By Colonel A.S.A. Galloway (Reproduced from Pro Patria No. 69, August 1990.)
Recently, with the organization of 1st Canadian Infantry Division for the fourth time in 75 years, the "Old Red Patch", the divisional sign first adopted at the time of the Battle of the Somme in 1916, has made its appearance on the upper right arms of the officers and men whose units are designated as components of the division.
In both World Wars the 1st, 2nd, 3rd and 4th Canadian Divisions wore similar coloured cloth rectangles sewn on their uniforms. The same rectangles 'were painted on divisional properties. For 1st Division it was a red 'patch'; for the 2nd it was blue, for the 3rd it was French grey and for the 4th Division it was green. In World War II there was a 5th Division and its patch was maroon. In that war both the 4th and 5th Divisions were armoured.
Canada's World War I divisions were all infantry divisions, each consisting of three infantry brigades and each brigade of four battalions. Since the basic firepower was provided by the rifle, each battalion had an establishment of 1,100 all ranks, somewhat larger than the World War II and present day battalions.

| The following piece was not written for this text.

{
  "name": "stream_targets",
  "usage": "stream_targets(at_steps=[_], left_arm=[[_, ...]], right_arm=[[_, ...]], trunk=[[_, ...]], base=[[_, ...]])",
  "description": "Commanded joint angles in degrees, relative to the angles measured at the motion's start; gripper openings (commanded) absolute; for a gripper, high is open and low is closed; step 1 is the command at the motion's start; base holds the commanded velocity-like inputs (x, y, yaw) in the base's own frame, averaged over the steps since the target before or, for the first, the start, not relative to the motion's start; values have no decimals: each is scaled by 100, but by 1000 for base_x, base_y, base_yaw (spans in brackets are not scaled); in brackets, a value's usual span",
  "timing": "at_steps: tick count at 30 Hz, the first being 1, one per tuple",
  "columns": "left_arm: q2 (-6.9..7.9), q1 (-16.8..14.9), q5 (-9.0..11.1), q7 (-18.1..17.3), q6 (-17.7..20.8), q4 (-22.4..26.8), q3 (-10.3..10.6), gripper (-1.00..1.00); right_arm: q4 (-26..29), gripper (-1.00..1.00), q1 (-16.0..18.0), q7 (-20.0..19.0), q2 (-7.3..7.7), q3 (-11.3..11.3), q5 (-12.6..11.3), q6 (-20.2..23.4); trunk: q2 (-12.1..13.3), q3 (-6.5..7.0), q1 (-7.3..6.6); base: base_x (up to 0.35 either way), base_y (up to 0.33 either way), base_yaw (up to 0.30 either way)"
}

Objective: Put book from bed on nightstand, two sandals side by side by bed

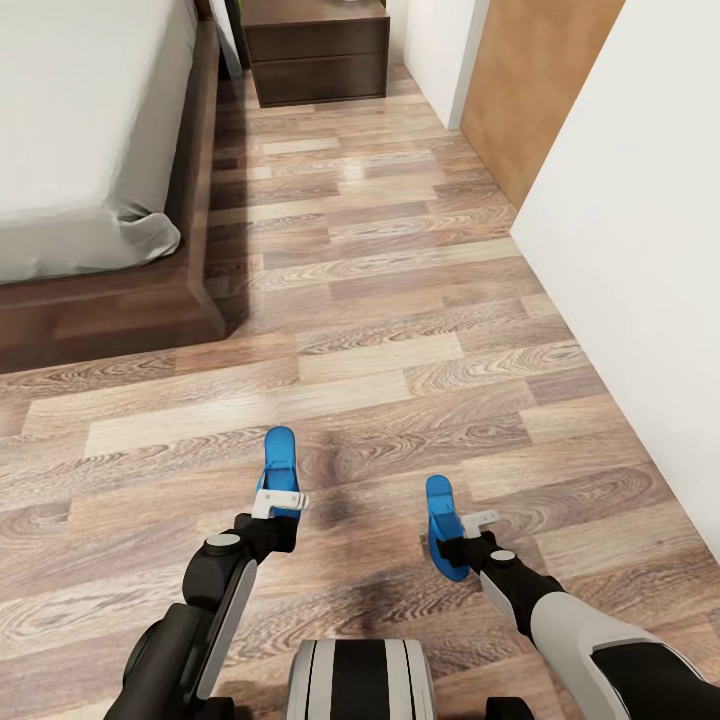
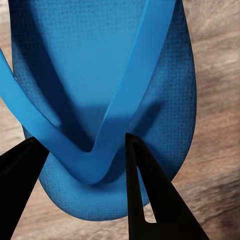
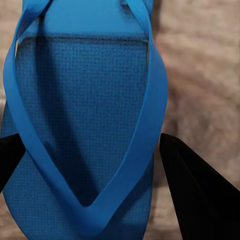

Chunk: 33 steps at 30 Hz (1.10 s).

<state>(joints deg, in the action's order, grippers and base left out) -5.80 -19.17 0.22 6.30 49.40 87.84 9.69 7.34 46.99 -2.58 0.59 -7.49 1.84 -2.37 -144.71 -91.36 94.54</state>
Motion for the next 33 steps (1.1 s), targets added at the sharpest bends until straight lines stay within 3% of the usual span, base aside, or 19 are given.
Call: stream_targets(at_steps=[1,5,10,19,22,26,30,33], left_arm=[[0,-2,5,29,26,5,7,-100],[0,-2,5,29,26,5,7,-100],[-1,-3,5,29,26,-1,7,-100],[-8,-2,5,29,26,-4,15,-100],[-9,-2,7,29,26,-4,15,-100],[-9,-2,12,29,26,-4,26,-100],[-9,-3,13,29,26,-4,66,-100],[-9,-3,13,29,26,-4,81,-100]], right_arm=[[-5,-100,3,0,3,-24,19,-17],[-5,-100,3,0,13,-24,19,-28],[2,-100,3,7,19,-19,13,35],[256,-100,3,28,20,43,-12,928],[996,-100,-7,27,22,41,-17,1363],[2452,-100,-104,29,33,77,-30,2332],[3784,-100,-495,30,36,313,-31,3039],[5269,-100,-1113,30,37,517,-17,3679]], trunk=[[-1,-3,-1],[-1,-3,-1],[6,108,-14],[18,307,-37],[22,374,-45],[27,462,-55],[32,551,-65],[36,617,-73]], base=[[0,0,0],[0,0,0],[0,0,0],[0,0,0],[0,0,0],[0,0,0],[0,0,0],[0,0,0]])
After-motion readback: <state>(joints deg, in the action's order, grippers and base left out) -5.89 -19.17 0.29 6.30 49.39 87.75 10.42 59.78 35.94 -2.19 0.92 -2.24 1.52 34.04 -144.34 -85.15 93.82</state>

With four battalions to a brigade the World War I infantry brigade had almost twice the number of infantry found in the World War II or present day brigades.
British army divisions wore heraldic devices or some form of logo as divisional signs. Since there were more than fifty British divisions in World War I, no systematic colour scheme as used by the Canadian army could be adopted. The Canadian system was a clever one indeed, simple in design and very easy to interpret.

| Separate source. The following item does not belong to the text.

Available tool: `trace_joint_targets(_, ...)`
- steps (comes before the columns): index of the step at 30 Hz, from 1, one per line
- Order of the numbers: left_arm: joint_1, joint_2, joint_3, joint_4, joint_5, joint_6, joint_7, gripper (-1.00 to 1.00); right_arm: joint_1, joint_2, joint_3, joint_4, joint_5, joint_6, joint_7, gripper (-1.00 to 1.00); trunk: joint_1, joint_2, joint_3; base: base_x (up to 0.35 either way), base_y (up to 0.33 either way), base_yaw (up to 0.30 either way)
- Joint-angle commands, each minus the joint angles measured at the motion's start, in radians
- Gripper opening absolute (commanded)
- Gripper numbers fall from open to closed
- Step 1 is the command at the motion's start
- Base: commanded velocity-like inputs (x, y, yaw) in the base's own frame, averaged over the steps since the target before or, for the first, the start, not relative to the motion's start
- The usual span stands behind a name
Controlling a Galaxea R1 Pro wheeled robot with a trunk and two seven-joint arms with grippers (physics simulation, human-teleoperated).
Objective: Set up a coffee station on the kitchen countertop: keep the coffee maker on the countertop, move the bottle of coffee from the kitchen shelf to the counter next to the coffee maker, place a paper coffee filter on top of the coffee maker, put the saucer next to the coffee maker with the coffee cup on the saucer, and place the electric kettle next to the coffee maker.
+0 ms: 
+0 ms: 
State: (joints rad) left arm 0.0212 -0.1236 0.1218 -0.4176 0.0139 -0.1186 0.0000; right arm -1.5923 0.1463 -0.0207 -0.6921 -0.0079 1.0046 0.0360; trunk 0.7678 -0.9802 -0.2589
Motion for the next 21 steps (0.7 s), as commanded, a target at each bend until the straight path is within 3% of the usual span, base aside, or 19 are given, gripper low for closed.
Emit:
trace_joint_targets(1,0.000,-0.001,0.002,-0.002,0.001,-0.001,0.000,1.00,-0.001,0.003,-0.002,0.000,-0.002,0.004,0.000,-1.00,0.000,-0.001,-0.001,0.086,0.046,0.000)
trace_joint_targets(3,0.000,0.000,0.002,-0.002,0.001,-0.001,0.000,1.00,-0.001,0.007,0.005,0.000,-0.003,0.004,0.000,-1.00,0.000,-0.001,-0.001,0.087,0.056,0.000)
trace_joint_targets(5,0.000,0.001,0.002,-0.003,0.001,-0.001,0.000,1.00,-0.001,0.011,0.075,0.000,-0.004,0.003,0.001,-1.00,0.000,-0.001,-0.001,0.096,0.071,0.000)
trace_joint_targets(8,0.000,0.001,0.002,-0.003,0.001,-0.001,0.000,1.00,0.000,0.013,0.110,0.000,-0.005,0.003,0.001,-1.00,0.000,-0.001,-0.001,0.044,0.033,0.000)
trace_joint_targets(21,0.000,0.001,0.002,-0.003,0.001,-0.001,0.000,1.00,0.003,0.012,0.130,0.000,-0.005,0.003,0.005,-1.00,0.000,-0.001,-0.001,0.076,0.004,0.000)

During World War I, not only the divisional 'patch' was worn, but each battalion, and the brigade it was in, was quickly recognized by smaller cloth shapes sewn above the divisional sign. This was not the case in World War II when the regimental shoulder 'flash', or 'jam label' bearing the unit's full name, or abbreviation for its name, came into being. During World War II no indication of the brigade was worn on the uniform, except by brigade headquarters personnel.
Canada's World War I system was based on the seniority of each battalion in its brigade. In addition, each brigade had a different coloured shape. Thus, for the first brigade in each division -- the shape was green. It was red for the second brigade and blue for the third brigade. Therefore, the 1st, 4th, 7th and 10th brigades all had a small green patch (or shape) above their divisional patch, whereas the 2nd, 5th, 8th and 11th brigades had small red shapes and the 3rd, 6th, 9th and 12th brigades had small blue shapes.
The shape of the small patch in each of the senior battalions was a solid circle (or disc), of the next senior a solid half-circle, of the third senior a solid triangle and of the fourth a solid square. This was indeed a clever system, as the circle meant one line only, the semicircle two lines, the triangle three lines and the square four lines. Brigade headquarters personnel wore a narrow bar in the brigade colour across the top of the divisional patch. The system looked like this:
It will be recalled that during World War I only The Royal Canadian Regiment and Princess Patricia's Canadian Light Infantry had regimental names, the other forty-six infantry battalions, including one brigade whose infantry battalions were designated "mounted rifles", were formed from amalgamating militia regiments and giving them numbers.
At the beginning of World War I The Royal Canadian Regiment was the first unit to go overseas, but it spent the first few months of the war garrisoning Bermuda. The PPCLI was formed from British ex-regulars and Boer War veterans. and went overseas to be part of a British brigade for several months. The 1st and 2nd Canadian Divisions arrived in France as divisions in 1915, whereas that same year the 3rd Canadian Division was formed in France when The RCR arrived from Bermuda, the PPCLI was released from the British army, and the 42nd and 49th Battalions arrived from Canada. The 42nd was allowed the title "Black Watch" in brackets after its number, whereas the 49th Battalion became the Edmonton Regiment after World War I. During World War II it was granted the prefix Loyal, becoming the Loyal Edmonton Regiment (or LER) on becoming allied to the Loyal Regiment of the British army.
It should perhaps be pointed out that 4 RCR, originally the 7th Fusiliers, and between the wars the Canadian Fusiliers, formed the nucleus for the WWI 1st Battalion (Western Ontario Regiment) which unit won for us the Battle Honours Ypres 1915, Gravenstafel, St. Julien and Festubert 1915. As the senior battalion of the 1st Brigade its sign was the green solid circle over the red patch, whereas The RCR was the green solid circle over the French grey patch, as senior battalion of the "Shiny Seventh Brigade".
During the 1930's, as some of the former pre-war PF members may recall, the World War I divisional-brigade-unit combination patch was still in use, being painted on boards over the doors of numerous Wolseley Barracks' buildings such as the canteen, QM stores, etc. However, the device was not worn after demobilization in 1919. Incidentally, these battle patches were worn on both arms in both wars, not only on the right arm as the Old Red Patch is worn today, which in this writer's opinion, negates its supposed use by fifty percent.